翌日11月1日、KDDIが決算会見を行い、楽天との事業連携合意について発表、さらに値下げについても言及した。同社はピタットプラン、フラットプランをいちはやく導入し分離プランを実現している。そのプランによって平均請求額は3割低下し、それを顧客還元額に換算すると3,000億円を超える見通しだという。
「スマホの価格が上がる」という指摘も
KDDIの高橋誠氏(代表取締役社長)は、「昨日のドコモの発表には驚いた。KDDIとしては真摯に政府から言われていることをやってきていて、他社に対して先鞭を付けているつもり。平均請求額が3,000億円さがっているという事実は、ドコモがいう4,000億円に相当する。ドコモより一歩先に宿題をすませていると考えてほしい」と発言する一方で、これらの施策によって端末価格があがっていくことを指摘した。
さらに週が明けて11月5日、ソフトバンクグループの決算会見では、孫正義氏が値下げについての質問に答え「ウルトラギガモンスター+などですでに安いはず」と回答。同氏は、顧客の8割は若者中心にたくさんのパケットを消費する層で、彼らは格安というよりも大容量を使いたがっていることを指摘、そのトラフィックの43%が動画視聴やSNSによるものだということで、それらがゼロ円となるサービスを提供しているということはギガ単価がゼロ円であるということであり、すでに安いはずと主張する。

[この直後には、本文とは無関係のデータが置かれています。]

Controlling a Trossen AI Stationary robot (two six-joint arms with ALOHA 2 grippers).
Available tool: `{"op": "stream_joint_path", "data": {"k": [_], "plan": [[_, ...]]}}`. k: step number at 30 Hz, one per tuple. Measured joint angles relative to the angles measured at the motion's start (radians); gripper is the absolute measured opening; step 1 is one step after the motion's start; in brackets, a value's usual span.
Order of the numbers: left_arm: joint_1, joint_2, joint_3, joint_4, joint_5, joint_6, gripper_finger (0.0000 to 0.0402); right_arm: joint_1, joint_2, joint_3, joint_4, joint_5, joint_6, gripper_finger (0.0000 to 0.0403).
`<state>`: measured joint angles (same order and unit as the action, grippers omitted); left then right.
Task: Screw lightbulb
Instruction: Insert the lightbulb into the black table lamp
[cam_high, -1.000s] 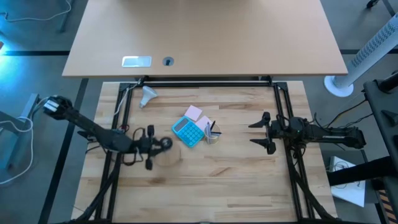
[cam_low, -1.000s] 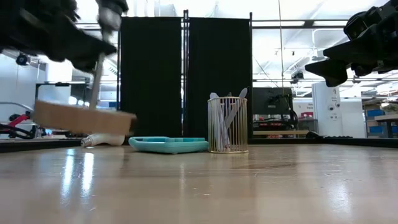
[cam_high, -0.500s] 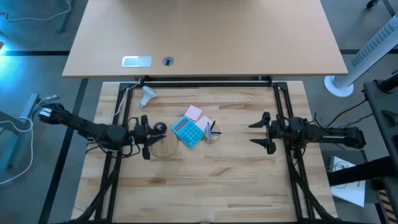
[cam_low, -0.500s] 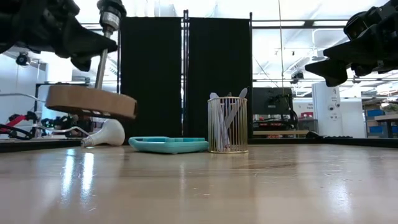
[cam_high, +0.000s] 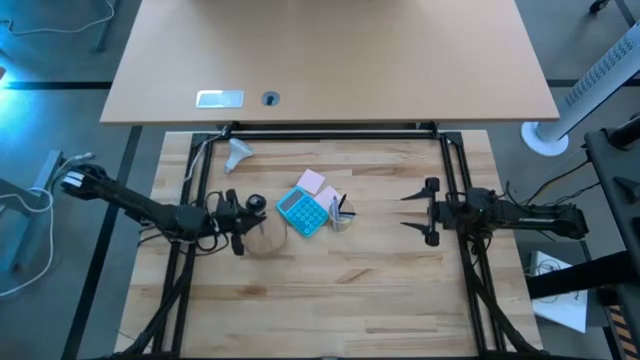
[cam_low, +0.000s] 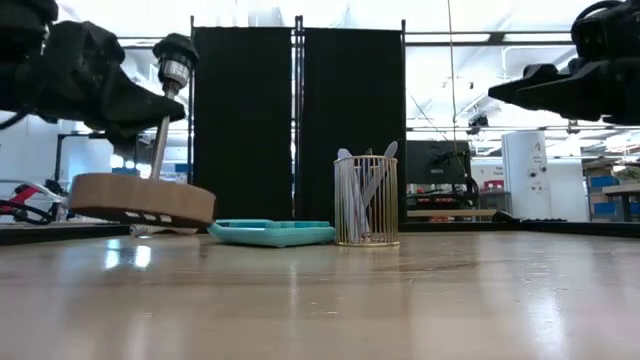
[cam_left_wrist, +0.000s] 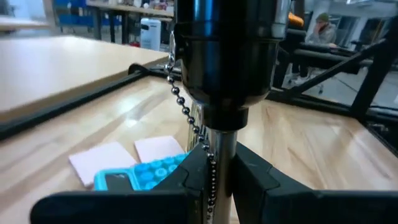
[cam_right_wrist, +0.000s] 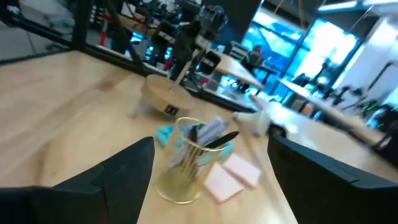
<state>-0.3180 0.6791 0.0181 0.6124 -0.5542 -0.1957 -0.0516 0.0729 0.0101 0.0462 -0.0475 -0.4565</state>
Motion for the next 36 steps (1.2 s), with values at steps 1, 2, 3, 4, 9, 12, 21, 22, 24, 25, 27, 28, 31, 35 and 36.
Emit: {"op": "stream_joint_path", "data": {"k": [1, 2, 3, 4, 9, 12, 21, 22, 24, 25, 27, 28, 31, 35, 36], "plan": [[-0.001, 0.016, 0.000, 0.031, 0.007, 0.023, 0.0037, 0.000, 0.000, 0.000, -0.002, 0.000, -0.032, 0.0309], [-0.001, 0.028, 0.000, 0.068, 0.014, 0.048, 0.0037, 0.000, 0.000, 0.000, -0.003, 0.000, -0.062, 0.0309], [-0.001, 0.038, 0.002, 0.106, 0.017, 0.061, 0.0037, -0.001, 0.000, 0.000, -0.004, 0.000, -0.093, 0.0309], [-0.002, 0.049, 0.004, 0.138, 0.017, 0.071, 0.0037, -0.001, 0.000, 0.000, -0.003, -0.001, -0.121, 0.0309], [-0.001, 0.105, 0.004, 0.140, -0.066, 0.082, 0.0039, -0.001, 0.000, 0.000, -0.007, -0.002, -0.143, 0.0309], [-0.001, 0.153, 0.004, 0.137, -0.107, 0.059, 0.0039, -0.001, 0.000, 0.000, 0.002, -0.002, -0.124, 0.0309], [-0.016, 0.302, 0.034, 0.180, -0.053, -0.021, 0.0040, -0.001, 0.001, 0.000, 0.007, -0.003, -0.045, 0.0309], [-0.015, 0.316, 0.039, 0.185, -0.056, -0.024, 0.0040, -0.001, 0.001, 0.000, 0.013, -0.004, -0.031, 0.0309], [-0.015, 0.343, 0.047, 0.192, -0.064, -0.028, 0.0040, -0.001, 0.001, 0.000, 0.037, -0.006, -0.001, 0.0309], [-0.015, 0.354, 0.051, 0.193, -0.065, -0.030, 0.0040, -0.001, 0.001, 0.000, 0.054, -0.006, 0.019, 0.0309], [-0.015, 0.369, 0.058, 0.192, -0.059, -0.030, 0.0041, -0.001, 0.001, 0.000, 0.094, -0.008, 0.080, 0.0309], [-0.015, 0.373, 0.061, 0.192, -0.052, -0.030, 0.0041, -0.001, 0.001, 0.000, 0.120, -0.008, 0.126, 0.0309], [-0.015, 0.377, 0.069, 0.183, -0.037, -0.032, 0.0043, -0.001, 0.001, 0.000, 0.189, -0.008, 0.281, 0.0309], [-0.015, 0.374, 0.068, 0.136, -0.023, -0.039, 0.0063, -0.001, 0.001, 0.000, 0.303, -0.006, 0.483, 0.0309], [-0.015, 0.369, 0.066, 0.117, -0.024, -0.046, 0.0070, -0.001, 0.001, 0.000, 0.330, -0.006, 0.533, 0.0309]]}}
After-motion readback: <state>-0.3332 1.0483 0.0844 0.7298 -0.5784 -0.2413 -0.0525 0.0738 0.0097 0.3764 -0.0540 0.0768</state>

ただ、ソフトバンクはKDDIとは違い、さらなる値下げについても考える余地があるムードも感じられた。なにしろ通信事業の人員を4割削減する方針を示したのに加え、端末とサービスの料金分離についても、端末の売上げ額は減っていくだろうが、もともと端末ビジネスでは利益が出ていなかったから営業利益には影響しないことをアピールしていた。
通信でない領域に進む通信会社
このように、メガキャリア3社が、それぞれ異なる見解を明らかにしたわけだが、どうにも状況は複雑だ。この値下げがどのようなかたちであれ、各社のビジネスに影響を与えないはずはない。各社ともに値下げ分の穴埋めのために、ライフスタイル領域や金融領域などでカバーするといっている。
つまり、通信会社であるにもかかわらず、通信ではない領域でビジネスを進めていく方向性が顕著になるわけだ。5Gネットワークがこれから立ち上がろうとする時期、そして、災害対策が問われる今、将来の通信インフラをきちんと整備し、拡張していくことへの副作用があったりはしないのだろうか。
端末販売を通信サービスから分離することで、通信費の請求額は安くなるかもしれないが、その代わりに、コンビニで決済した弁当代や、スマホで楽しんだゲームや電子コミックなどのコンテンツ代が増えてしまい、見かけの請求額が上がってしまうようにはならないのか。
とにもかくにも、現状での支払い額の内訳を理解しよう。高い安いを論議するのはそれからでも遅くはない。とにかく賢い消費者でありたい。